The same hubris that had Manny holding out until spring training to sign a two-year, $45 million deal—when the Dodgers were the essentially bidding against themselves—also led him to continue his use of PEDs, despite the presence of random drug testing and severe penalties for those who tested positive.

Like that of his crest-fallen compatriots, the integrity of Manny’s accomplishments came under intense scrutiny by the national sports media. 

However, unlike others in his position, Manny made little, if any, attempt to apologize for his actions or proclaim innocence, choosing rather to neglect his teammates and, perhaps more importantly, his fans, who had elevated him to the status of SoCal sports icon in less than half-a-season’s-worth of games played.

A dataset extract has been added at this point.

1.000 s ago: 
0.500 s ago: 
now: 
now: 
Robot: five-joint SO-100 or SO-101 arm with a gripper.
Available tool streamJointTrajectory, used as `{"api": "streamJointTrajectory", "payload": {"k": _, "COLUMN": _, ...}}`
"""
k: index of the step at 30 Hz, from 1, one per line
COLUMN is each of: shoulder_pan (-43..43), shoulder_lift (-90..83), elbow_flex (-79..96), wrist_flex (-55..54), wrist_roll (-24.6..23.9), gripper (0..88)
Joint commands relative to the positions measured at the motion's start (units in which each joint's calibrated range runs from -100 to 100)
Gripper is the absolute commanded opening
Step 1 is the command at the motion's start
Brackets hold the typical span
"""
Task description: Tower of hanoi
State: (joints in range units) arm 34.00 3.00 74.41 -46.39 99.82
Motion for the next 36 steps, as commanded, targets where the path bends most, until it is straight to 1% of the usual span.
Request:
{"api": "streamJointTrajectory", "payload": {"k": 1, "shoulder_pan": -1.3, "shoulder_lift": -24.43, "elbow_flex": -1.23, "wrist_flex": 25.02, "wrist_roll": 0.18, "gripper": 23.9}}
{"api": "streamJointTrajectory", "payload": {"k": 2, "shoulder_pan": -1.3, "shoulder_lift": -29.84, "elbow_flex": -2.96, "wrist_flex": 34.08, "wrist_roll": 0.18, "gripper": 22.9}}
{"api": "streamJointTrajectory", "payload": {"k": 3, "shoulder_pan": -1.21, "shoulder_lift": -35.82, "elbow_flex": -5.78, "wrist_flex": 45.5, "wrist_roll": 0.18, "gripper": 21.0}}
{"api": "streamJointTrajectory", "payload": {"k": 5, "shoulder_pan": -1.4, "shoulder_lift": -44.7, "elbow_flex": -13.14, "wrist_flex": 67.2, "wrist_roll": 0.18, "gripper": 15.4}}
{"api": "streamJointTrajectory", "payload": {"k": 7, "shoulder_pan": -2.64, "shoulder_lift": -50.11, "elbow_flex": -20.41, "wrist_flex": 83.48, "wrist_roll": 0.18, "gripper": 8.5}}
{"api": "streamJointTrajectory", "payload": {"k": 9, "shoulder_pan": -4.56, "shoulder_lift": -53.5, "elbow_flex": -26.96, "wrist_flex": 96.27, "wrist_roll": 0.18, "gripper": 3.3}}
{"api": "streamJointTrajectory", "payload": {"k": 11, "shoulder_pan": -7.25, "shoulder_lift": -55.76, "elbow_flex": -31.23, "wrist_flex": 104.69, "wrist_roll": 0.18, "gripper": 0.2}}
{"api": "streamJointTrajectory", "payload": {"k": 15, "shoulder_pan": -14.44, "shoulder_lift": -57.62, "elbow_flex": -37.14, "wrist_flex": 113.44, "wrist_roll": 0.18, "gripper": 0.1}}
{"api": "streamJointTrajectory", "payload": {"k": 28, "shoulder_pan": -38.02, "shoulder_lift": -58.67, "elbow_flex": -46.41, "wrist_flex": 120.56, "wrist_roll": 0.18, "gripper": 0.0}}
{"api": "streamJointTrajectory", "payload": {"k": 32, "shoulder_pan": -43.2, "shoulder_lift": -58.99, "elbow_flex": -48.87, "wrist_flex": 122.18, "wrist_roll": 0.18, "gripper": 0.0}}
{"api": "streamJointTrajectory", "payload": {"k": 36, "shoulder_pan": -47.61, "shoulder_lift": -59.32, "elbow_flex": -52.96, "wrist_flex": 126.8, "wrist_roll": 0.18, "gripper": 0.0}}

While Manny remained idle in placating the organization, the fans, and the media, his lengthy suspension prevented him from regaining his place amongst the good graces of the baseball gods through positive on-field contributions.  Rather, Manny was forced to bide his time before he could begin his arduous climb back to respectability on the diamond.

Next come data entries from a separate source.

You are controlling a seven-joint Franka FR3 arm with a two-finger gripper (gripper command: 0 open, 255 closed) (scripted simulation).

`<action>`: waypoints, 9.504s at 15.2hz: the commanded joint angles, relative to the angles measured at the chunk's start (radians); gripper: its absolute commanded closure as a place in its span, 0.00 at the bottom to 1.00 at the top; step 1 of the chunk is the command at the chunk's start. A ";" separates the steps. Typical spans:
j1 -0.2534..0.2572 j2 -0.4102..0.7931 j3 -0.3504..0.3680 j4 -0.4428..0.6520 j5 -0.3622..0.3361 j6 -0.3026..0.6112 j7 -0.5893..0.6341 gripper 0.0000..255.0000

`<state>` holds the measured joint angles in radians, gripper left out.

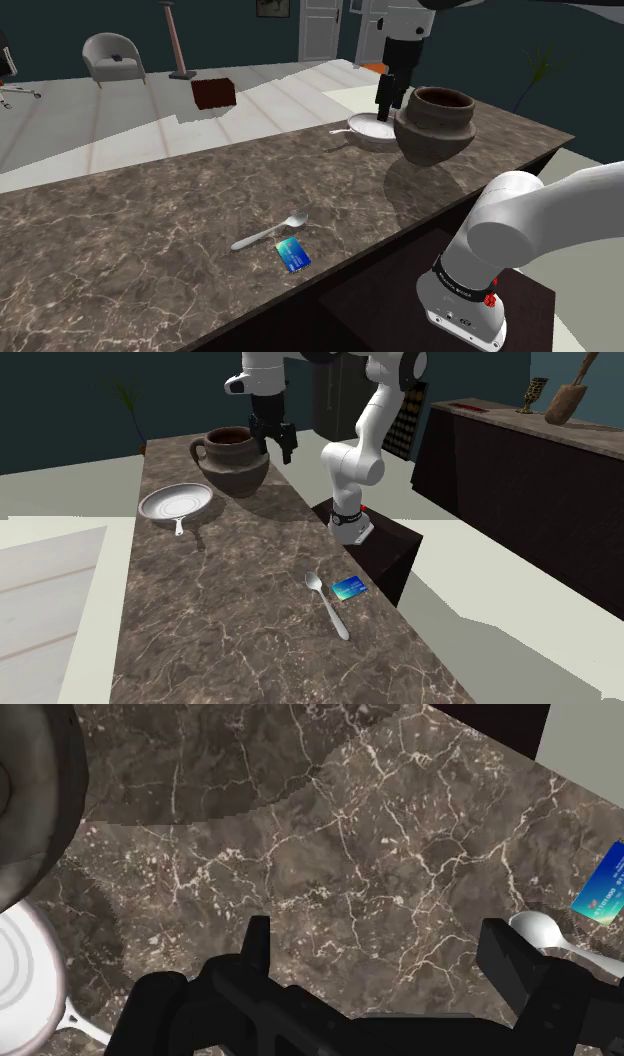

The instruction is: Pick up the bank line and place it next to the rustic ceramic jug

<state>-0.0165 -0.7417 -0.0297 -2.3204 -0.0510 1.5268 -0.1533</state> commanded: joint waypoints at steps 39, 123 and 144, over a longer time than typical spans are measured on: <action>-0.106 0.464 0.858 -0.249 0.151 0.904 1.085 0.00; -0.069 0.137 0.427 0.269 0.170 0.066 0.731 1.00; -0.185 0.120 -0.022 0.196 -0.017 0.119 0.223 1.00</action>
<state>-0.1945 -0.6221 -0.0285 -2.1278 -0.0584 1.6477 0.0976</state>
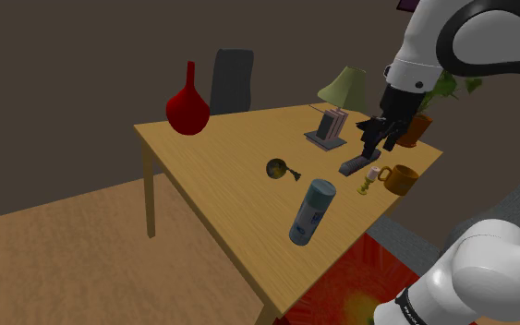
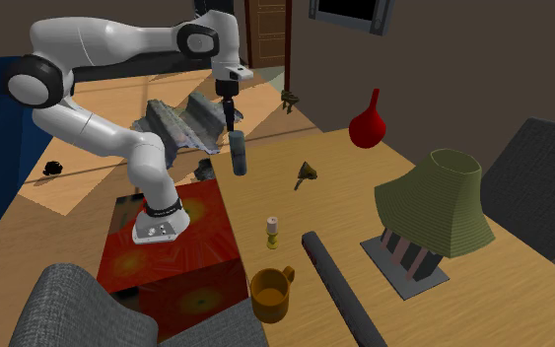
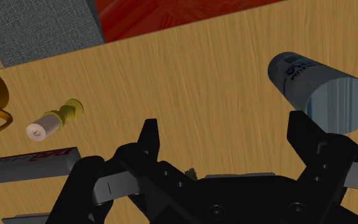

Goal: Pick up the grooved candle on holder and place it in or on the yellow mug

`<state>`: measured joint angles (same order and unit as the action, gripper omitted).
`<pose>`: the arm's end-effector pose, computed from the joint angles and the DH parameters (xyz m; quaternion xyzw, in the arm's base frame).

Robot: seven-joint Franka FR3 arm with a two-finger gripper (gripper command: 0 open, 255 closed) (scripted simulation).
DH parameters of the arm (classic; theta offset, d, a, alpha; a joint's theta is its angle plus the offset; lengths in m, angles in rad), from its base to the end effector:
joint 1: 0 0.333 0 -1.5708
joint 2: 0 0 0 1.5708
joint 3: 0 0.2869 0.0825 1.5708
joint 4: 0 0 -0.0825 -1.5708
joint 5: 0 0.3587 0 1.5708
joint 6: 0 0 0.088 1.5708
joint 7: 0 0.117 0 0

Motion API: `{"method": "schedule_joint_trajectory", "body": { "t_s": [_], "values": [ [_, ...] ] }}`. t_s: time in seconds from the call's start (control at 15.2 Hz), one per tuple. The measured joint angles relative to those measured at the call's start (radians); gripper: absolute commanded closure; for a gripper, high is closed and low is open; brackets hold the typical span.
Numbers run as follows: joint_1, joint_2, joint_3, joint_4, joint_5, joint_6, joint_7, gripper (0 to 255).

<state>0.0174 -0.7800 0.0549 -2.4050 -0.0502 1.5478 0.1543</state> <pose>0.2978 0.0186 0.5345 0.9970 -0.0492 -0.0341 0.0482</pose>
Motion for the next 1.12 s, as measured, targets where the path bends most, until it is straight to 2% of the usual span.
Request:
{"method": "schedule_joint_trajectory", "body": {
  "t_s": [0.26, 0.79, 1.12],
  "values": [
    [-0.014, -0.016, -0.049, -0.043, -0.032, 0.038, -0.056, 0],
    [-0.075, 0.010, -0.243, -0.144, -0.154, 0.207, -0.267, 0],
    [-0.106, 0.094, -0.377, -0.158, -0.219, 0.335, -0.402, 0]
  ]
}}
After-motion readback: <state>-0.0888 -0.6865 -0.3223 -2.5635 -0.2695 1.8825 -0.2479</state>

Act III: A Shot At Redemption…

While some ‘roid ragers, like Rafael Palmeiro, fled for early retirement, others, like Manny, have kept on playin’ ball, for money as well as pride, though one can never underestimate the power of the dollar in anyone’s decision-making process, particularly that of a professional athlete.

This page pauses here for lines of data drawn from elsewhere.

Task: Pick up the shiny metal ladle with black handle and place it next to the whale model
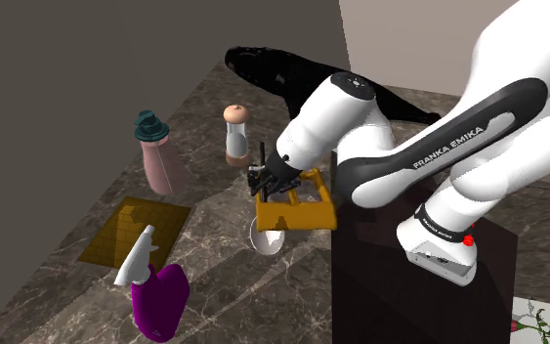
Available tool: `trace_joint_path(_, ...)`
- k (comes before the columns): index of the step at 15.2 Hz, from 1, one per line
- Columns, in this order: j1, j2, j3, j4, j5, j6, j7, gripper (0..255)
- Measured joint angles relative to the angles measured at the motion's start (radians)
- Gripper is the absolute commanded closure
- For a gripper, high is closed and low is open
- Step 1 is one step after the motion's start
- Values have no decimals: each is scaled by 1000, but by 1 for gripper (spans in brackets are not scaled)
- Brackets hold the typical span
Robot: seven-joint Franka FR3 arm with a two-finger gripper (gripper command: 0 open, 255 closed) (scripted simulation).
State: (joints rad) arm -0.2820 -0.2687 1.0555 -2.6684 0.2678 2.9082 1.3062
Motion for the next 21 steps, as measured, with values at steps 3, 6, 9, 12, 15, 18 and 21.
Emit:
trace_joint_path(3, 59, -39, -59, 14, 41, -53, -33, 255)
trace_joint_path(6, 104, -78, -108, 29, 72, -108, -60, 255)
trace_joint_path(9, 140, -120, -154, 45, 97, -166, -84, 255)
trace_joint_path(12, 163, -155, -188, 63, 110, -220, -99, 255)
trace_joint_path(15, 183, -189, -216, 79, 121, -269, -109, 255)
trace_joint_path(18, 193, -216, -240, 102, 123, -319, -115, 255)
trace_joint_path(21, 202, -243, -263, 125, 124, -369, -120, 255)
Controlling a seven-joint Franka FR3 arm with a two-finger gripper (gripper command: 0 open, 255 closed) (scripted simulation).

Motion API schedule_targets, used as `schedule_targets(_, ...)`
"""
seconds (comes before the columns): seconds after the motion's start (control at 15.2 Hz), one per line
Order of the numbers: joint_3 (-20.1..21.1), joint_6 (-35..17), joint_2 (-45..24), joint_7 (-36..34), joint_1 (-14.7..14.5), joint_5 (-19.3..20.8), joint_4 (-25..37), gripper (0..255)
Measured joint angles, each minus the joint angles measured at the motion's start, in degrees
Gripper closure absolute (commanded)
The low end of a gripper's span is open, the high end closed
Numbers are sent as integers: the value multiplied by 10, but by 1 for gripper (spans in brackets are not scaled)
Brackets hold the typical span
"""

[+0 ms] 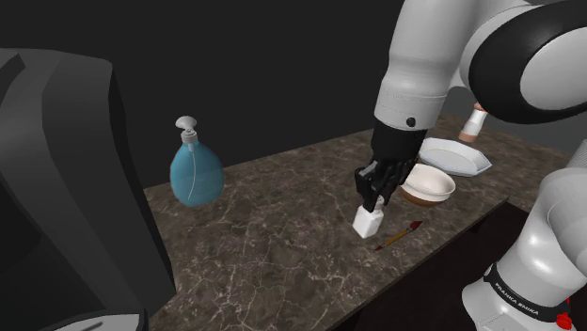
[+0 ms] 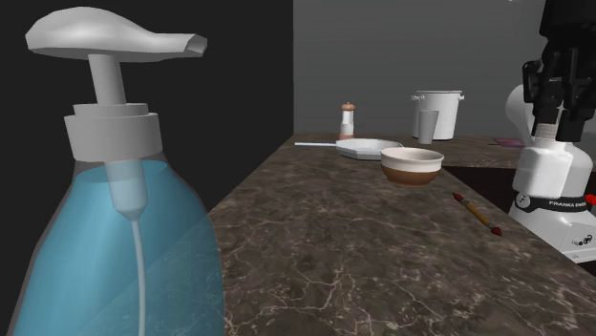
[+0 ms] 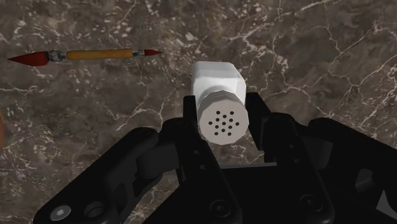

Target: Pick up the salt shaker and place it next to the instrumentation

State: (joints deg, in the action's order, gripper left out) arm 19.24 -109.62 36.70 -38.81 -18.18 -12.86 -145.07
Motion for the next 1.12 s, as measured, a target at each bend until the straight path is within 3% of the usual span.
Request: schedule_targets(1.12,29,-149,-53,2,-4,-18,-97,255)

Like clockwork, Manny returned to his place in the Dodgers lineup after the suspension, with the team having held remarkably steady during his absence.

Manny performed admirably, though not nearly as torridly as he had in his first two months in Dodger blue, finishing the season with a .290 batting average and 17 home runs in just over 100 games while battling through a variety of nagging injuries—quite possibly the kinds of injuries that steroids may have helped to heal—once again helping the Dodgers reach the NL Championship series, where they fell victim to the Phillies for a second consecutive year.

To almost no one’s surprise, the Mannywood faithful welcomed their hero back to left field with open arms, seemingly choosing to ignore his transgressions as just another case of “Manny being Manny,” with the Dodgers’ success serving as a convenient blindfold.

Fast-forward to this season, and Manny’s campaign to rebuild his image on the field has taken a considerable step backward. 

While A-Rod has spent the summer chasing (and reaching) the 600 home run milestone and Big Papi has worked his way out of an early-season slump, Manny has spent a significant portion of the schedule nursing his wounds (and his ego) on the disabled list while his teammates have struggled to play consistently solid baseball while maintaining a tenuous position of relevance in a division race chock-full of capable competitors. 

The recently-passed trade deadline saw fans and journalists alike calling on Dodgers GM Ned Colletti to dump Ramirez as a late-season rental to another contender in exchange for some valuable pieces, to help now and/or in the future. Not exactly the universal approval Manny might’ve hoped for.

Where Manny’s career goes from here is anybody’s guess.  There is little doubt that, whether by trade or contract expiration, Manny’s time as a Dodger will soon come to a somewhat tragic close. Once that time comes, the baseball community will have plenty of opportunity to cast judgment on Manny’s brief tenure in Los Angeles. 

Of all the many noteworthy observations to stem from the Mannywood experiment, perhaps most intriguing is how Manny and the Dodgers managed to write the perfect, if sullen, screenplay to match baseball’s 20-or-so years of steroids abuse–from the home run frenzy of the late ’90s and early 2000s, to the exposure of the specter of cheating in the mid-2000s, to the subdued return to normalcy of the present day.

In essence, Manny’s story is, for better or worse, a rather tidy encapsulation of the trials and tribulations of baseball’s latest generation of superstars and future legends, though, while set in “Tinseltown,” it concludes with anything but a Hollywood ending.